◆ TASK PROMPT: Every line of the listing below must be printed again exactly, apart from its pictures.

========================================

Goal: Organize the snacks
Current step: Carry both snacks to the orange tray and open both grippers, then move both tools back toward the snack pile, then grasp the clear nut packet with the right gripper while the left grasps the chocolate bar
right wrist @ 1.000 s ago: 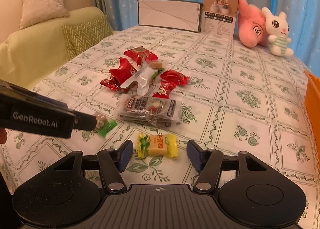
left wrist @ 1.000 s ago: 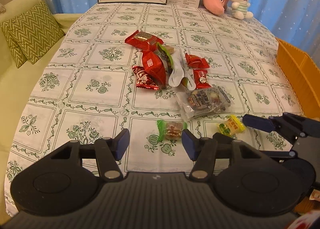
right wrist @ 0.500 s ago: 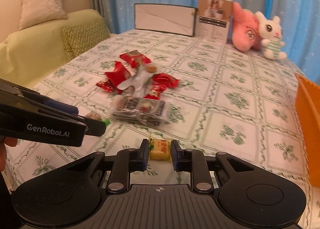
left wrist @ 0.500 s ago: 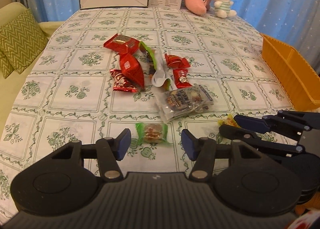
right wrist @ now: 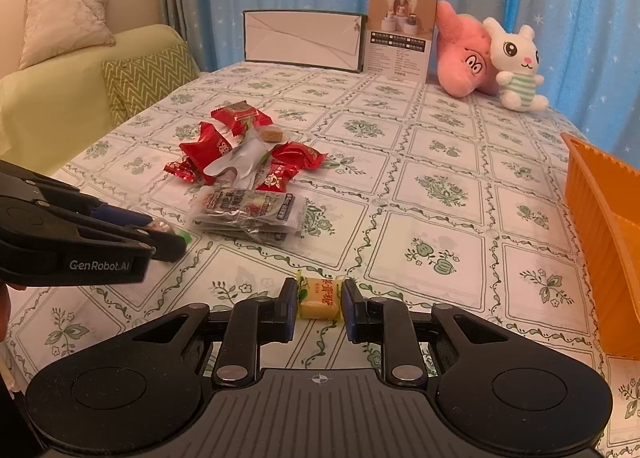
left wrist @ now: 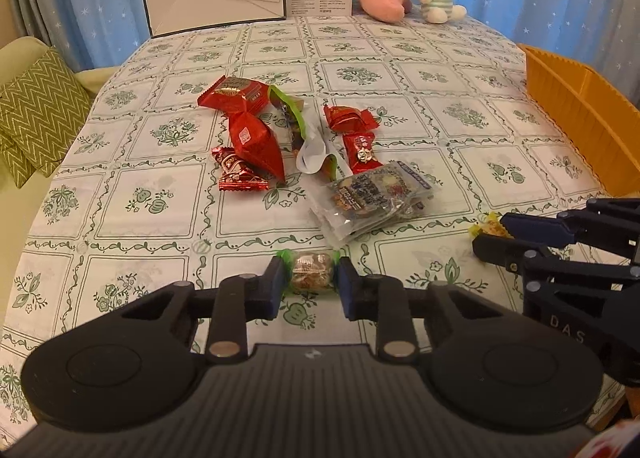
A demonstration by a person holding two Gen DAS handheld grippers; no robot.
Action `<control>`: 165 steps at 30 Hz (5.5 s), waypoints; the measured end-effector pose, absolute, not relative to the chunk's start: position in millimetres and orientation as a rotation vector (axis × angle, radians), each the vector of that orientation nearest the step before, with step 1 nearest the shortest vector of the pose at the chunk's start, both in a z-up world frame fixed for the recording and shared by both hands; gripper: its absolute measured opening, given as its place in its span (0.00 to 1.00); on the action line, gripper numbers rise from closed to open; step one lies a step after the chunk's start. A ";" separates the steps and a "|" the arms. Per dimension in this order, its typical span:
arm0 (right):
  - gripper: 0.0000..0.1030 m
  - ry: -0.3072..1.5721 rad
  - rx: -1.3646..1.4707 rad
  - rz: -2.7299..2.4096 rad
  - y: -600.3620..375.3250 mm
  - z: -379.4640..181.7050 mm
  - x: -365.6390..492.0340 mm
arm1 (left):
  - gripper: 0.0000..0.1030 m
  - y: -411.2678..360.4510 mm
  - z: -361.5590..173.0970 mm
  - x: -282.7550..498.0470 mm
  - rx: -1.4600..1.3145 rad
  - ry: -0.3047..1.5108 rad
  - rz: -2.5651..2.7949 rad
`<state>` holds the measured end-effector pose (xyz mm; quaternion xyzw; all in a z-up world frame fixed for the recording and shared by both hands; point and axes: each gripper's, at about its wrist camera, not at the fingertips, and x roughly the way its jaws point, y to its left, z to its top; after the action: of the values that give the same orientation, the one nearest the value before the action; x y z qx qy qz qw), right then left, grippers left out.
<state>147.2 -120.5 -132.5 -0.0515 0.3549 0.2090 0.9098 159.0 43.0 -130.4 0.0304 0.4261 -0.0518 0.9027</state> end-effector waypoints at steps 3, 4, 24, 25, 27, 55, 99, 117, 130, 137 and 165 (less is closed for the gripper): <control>0.23 0.735 -0.092 0.423 -123.8 -130.6 146.5 | 0.23 39.7 -128.3 155.8 0.057 0.880 -0.114; 0.23 0.733 -0.090 0.419 -125.3 -129.5 145.7 | 0.22 38.0 -126.9 153.7 0.058 0.878 -0.112; 0.23 0.610 0.004 0.213 -222.9 -68.3 115.7 | 0.21 -53.9 -64.2 141.9 0.114 0.767 -0.270; 0.23 0.601 0.012 0.193 -232.1 -64.7 115.9 | 0.21 -63.5 -60.8 143.9 0.116 0.758 -0.289; 0.23 0.586 0.027 0.149 -251.6 -58.5 116.7 | 0.21 -81.5 -54.8 148.6 0.115 0.744 -0.325; 0.23 0.580 0.291 -0.129 -411.3 -48.6 147.4 | 0.37 -223.8 -60.2 214.8 0.087 0.700 -0.603; 0.57 0.607 0.287 0.031 -307.8 -20.6 51.8 | 0.58 -72.5 -31.0 85.4 -0.024 0.698 -0.274; 0.57 0.658 0.193 0.175 -230.7 -23.8 51.6 | 0.58 22.9 -35.5 65.0 -0.050 0.712 -0.082; 0.57 0.713 0.187 0.253 -193.0 -35.2 77.8 | 0.57 55.8 -41.0 83.9 -0.021 0.743 -0.032; 0.57 0.740 0.183 0.314 -159.7 -46.7 102.1 | 0.57 77.1 -45.8 105.9 -0.003 0.752 -0.016; 0.57 0.878 0.193 0.184 -46.7 -124.8 213.6 | 0.56 127.1 -96.4 191.7 -0.060 0.799 0.027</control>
<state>213.6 -46.7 -124.9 0.0929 0.4240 0.0888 0.8965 191.7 127.1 -96.4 -0.0290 0.3889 0.0132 0.9207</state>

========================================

◆ SOLUTION:
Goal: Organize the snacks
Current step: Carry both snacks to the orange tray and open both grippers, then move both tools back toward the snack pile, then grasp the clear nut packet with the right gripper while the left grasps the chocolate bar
right wrist @ 1.000 s ago: 
left wrist @ 1.000 s ago: 
right wrist @ 0.500 s ago: 
left wrist @ 0.500 s ago: 
right wrist @ now: 
left wrist @ now: 
A demonstration by a person holding two Gen DAS handheld grippers; no robot.
Action `<control>`: 165 steps at 30 Hz (5.5 s), waypoints; the measured end-effector pose, absolute, not relative to the chunk's start: position in millimetres and orientation as a rotation vector (axis × angle, radians), each the vector of that orientation nearest the step before, with step 1 nearest the shortest vector of the pose at the chunk's start, both in a z-up world frame fixed for the recording and shared by both hands; gripper: its absolute measured opening, given as its place in its span (0.00 to 1.00); on the action line, gripper numbers rise from closed to open; step one lies a step after the chunk's start. A ";" separates the steps and a "|" the arms. Per dimension in this order, its typical span:
arm0 (right):
  - gripper: 0.0000..0.1030 m
  - ry: -0.3072..1.5721 rad
  - rx: -1.3646..1.4707 rad
  - rz: -2.7299..2.4096 rad
  - y: -600.3620..375.3250 mm
  - z: -379.4640..181.7050 mm
  - x: -365.6390..492.0340 mm
arm1 (left):
  - gripper: 0.0000..0.1030 m
  - y: -411.2678..360.4510 mm
  - z: -361.5590..173.0970 mm
  - x: -282.7550..498.0470 mm
  - rx: -1.4600..1.3145 rad
  - ry: -0.3047..1.5108 rad
  - rz: -2.5651..2.7949 rad
`<state>` holds the measured end-effector pose (xyz mm; quaternion xyzw; all in a z-up world frame fixed for the recording and shared by both hands; point and axes: each gripper's, at about its wrist camera, not at the fingertips, and x roughly the way its jaws point, y to its left, z to its top; after the action: of the values that give the same orientation, the one nearest the value before the action; x y z qx qy qz qw), right then left, grippers left out.
<state>147.2 -120.5 -132.5 -0.0515 0.3549 0.2090 0.9098 159.0 43.0 -130.4 0.0304 0.4261 -0.0518 0.9027</state> end-effector waypoints at steps 3, 4, 24, 25, 27, 55, 99, 117, 130, 137 and 165 (less is closed for the gripper): <control>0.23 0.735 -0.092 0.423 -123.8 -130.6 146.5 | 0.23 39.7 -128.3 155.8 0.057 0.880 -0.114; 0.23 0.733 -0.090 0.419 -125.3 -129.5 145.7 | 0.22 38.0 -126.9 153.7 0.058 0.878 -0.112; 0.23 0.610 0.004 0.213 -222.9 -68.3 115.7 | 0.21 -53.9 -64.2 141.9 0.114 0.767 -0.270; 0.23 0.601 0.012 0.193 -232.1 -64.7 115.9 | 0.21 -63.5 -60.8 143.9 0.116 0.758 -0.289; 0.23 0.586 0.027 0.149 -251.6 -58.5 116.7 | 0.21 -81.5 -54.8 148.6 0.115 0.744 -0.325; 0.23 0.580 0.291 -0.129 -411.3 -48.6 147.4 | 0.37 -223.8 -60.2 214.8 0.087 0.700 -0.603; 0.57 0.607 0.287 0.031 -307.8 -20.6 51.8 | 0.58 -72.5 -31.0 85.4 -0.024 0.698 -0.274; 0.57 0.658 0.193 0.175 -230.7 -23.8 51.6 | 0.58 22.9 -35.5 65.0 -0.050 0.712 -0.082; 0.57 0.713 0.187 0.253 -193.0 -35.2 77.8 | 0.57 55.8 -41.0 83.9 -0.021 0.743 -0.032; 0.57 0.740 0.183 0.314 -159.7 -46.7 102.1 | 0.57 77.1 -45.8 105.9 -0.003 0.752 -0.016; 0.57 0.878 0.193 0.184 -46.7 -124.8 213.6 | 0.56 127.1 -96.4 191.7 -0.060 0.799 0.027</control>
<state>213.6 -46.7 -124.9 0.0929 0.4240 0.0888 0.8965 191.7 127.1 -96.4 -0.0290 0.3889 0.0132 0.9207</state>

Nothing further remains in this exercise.